Entries shown
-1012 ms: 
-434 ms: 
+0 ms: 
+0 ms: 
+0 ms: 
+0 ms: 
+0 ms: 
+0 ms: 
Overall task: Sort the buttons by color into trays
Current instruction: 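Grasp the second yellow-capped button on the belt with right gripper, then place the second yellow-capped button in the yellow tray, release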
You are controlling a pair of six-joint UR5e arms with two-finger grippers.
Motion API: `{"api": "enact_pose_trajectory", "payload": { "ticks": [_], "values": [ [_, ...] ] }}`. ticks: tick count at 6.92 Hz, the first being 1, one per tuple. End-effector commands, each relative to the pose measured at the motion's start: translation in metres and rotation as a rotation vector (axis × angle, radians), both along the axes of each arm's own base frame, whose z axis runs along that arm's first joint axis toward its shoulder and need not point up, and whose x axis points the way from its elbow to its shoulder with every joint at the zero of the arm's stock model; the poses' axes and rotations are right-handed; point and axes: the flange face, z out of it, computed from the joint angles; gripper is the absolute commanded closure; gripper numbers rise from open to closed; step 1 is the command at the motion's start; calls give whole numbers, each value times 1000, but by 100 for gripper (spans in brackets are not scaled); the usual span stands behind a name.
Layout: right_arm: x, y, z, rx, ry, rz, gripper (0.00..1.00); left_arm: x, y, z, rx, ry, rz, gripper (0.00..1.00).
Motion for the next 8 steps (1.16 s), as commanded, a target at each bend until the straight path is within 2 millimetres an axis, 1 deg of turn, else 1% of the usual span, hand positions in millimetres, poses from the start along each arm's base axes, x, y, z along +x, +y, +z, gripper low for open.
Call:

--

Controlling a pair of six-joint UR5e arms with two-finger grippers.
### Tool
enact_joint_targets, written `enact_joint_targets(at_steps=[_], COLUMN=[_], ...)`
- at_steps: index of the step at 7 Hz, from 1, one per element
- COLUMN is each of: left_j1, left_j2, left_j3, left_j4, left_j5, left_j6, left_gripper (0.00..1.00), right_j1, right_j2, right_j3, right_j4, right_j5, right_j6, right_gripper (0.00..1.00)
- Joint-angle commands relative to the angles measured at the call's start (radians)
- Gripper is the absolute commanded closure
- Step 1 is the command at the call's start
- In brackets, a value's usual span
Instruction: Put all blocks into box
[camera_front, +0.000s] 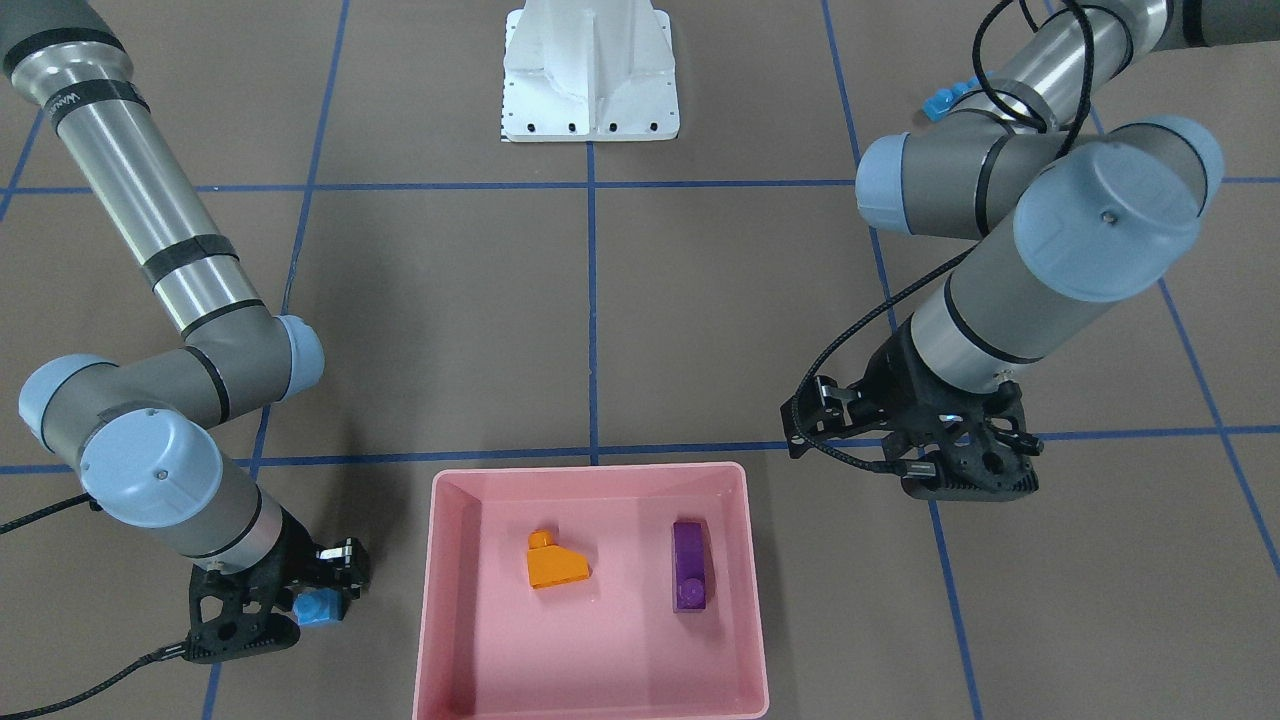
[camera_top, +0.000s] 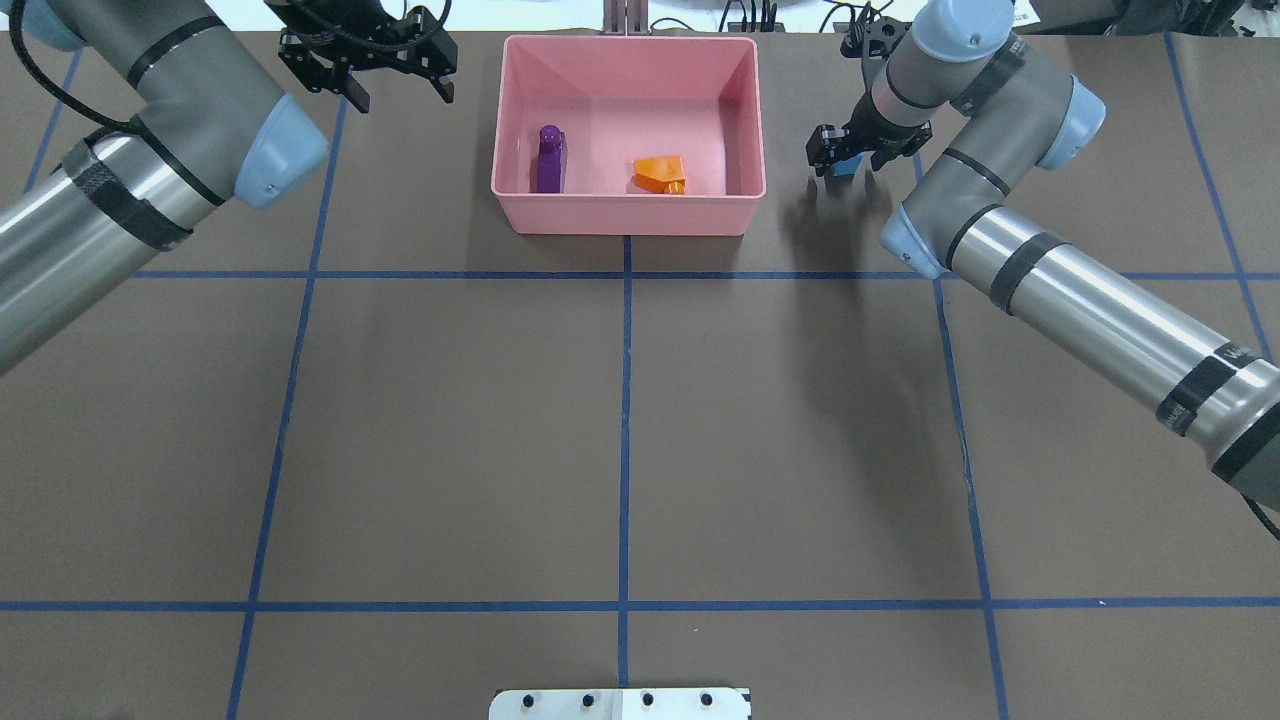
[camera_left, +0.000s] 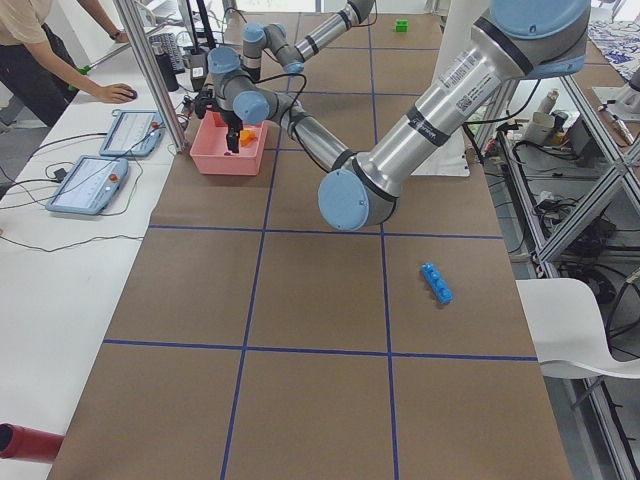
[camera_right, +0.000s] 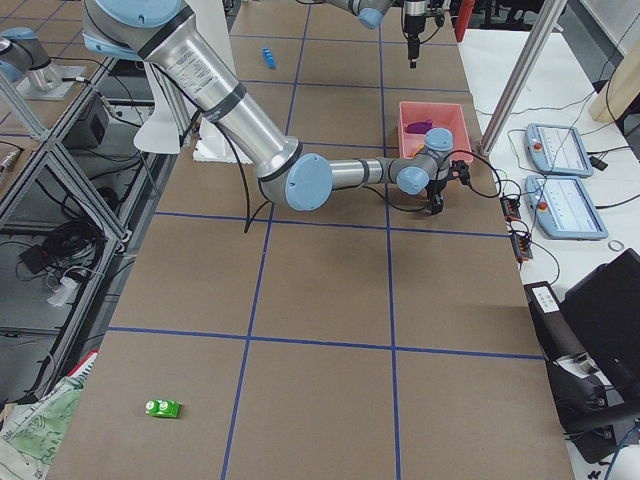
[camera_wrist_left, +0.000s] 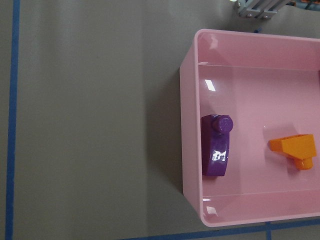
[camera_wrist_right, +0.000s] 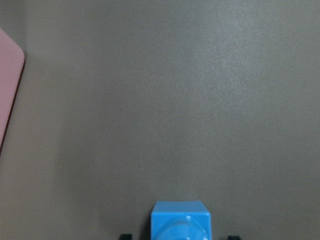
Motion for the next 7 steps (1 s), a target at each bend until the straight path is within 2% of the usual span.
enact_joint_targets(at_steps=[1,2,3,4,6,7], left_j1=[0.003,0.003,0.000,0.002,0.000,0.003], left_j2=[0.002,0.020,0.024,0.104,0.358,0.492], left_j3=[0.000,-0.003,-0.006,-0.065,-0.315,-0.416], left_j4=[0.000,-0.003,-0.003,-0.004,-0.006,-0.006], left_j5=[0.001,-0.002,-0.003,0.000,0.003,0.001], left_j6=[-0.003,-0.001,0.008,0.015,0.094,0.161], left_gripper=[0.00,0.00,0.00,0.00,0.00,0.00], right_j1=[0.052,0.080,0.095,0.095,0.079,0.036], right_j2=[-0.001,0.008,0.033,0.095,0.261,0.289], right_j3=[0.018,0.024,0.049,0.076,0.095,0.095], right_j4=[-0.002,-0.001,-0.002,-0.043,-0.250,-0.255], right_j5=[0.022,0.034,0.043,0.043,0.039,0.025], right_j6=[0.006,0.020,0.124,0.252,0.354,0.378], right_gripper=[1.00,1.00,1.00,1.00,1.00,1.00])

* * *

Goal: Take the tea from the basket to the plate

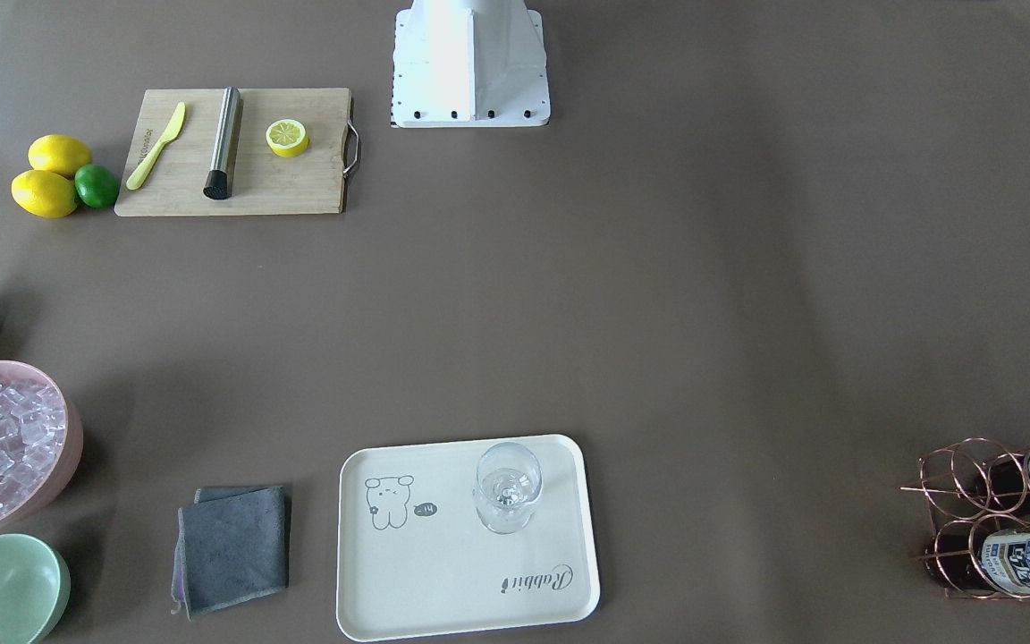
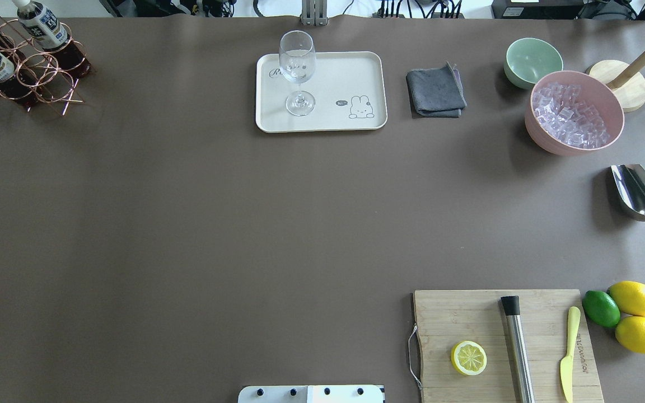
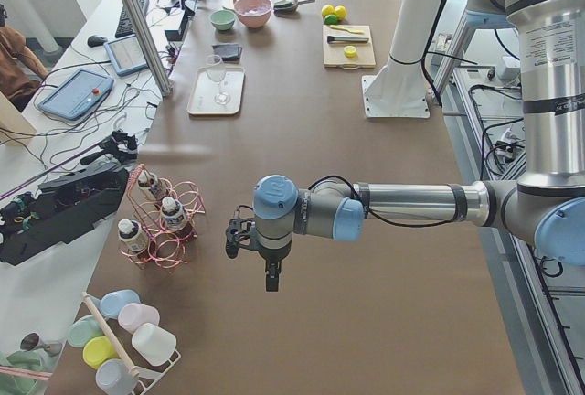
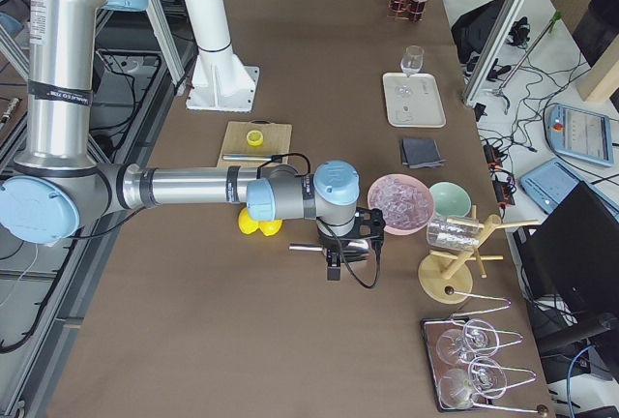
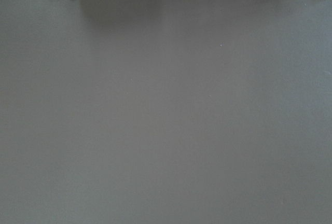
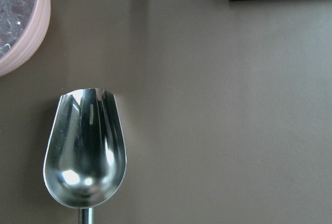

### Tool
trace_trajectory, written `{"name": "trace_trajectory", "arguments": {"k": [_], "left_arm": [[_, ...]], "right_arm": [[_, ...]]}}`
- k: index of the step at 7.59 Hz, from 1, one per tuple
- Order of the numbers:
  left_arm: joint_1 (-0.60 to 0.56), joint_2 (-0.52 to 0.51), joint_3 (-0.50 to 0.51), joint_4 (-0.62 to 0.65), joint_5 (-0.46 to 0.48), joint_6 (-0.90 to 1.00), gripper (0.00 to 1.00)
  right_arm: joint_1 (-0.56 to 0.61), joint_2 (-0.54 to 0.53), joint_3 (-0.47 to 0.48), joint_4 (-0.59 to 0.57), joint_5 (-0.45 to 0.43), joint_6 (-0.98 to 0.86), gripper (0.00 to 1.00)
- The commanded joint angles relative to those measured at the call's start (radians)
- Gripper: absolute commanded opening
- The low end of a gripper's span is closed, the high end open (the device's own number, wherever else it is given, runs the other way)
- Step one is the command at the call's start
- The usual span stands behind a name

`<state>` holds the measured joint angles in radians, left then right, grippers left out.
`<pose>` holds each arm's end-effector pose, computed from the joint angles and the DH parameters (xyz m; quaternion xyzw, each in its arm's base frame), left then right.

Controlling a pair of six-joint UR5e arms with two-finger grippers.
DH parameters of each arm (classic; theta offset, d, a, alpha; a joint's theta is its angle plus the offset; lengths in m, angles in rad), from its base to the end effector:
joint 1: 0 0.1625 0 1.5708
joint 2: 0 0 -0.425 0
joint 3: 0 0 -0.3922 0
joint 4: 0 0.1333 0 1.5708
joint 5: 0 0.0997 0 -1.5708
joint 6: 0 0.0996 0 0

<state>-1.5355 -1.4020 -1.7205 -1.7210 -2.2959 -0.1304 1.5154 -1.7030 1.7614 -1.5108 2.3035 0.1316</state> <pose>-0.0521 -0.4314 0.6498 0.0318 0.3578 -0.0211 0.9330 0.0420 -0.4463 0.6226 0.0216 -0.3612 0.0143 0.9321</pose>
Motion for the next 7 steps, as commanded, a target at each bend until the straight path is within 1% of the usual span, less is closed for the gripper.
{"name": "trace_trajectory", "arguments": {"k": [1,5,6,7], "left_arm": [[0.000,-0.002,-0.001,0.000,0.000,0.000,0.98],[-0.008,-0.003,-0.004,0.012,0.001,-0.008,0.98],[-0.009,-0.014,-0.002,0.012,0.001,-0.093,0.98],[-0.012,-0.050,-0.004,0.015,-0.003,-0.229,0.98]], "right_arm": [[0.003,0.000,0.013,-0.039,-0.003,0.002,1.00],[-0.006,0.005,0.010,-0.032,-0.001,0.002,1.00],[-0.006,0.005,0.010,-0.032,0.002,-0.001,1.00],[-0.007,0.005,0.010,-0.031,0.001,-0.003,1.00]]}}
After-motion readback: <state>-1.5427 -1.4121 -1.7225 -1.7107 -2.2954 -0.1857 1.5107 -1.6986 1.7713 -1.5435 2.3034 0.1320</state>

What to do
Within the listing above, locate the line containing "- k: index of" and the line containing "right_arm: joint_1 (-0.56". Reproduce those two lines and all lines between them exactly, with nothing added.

Reply to the exercise
- k: index of the step at 7.59 Hz, from 1, one per tuple
- Order of the numbers:
  left_arm: joint_1 (-0.60 to 0.56), joint_2 (-0.52 to 0.51), joint_3 (-0.50 to 0.51), joint_4 (-0.62 to 0.65), joint_5 (-0.46 to 0.48), joint_6 (-0.90 to 1.00), gripper (0.00 to 1.00)
  right_arm: joint_1 (-0.56 to 0.61), joint_2 (-0.54 to 0.53), joint_3 (-0.47 to 0.48), joint_4 (-0.59 to 0.57), joint_5 (-0.45 to 0.43), joint_6 (-0.98 to 0.86), gripper (0.00 to 1.00)

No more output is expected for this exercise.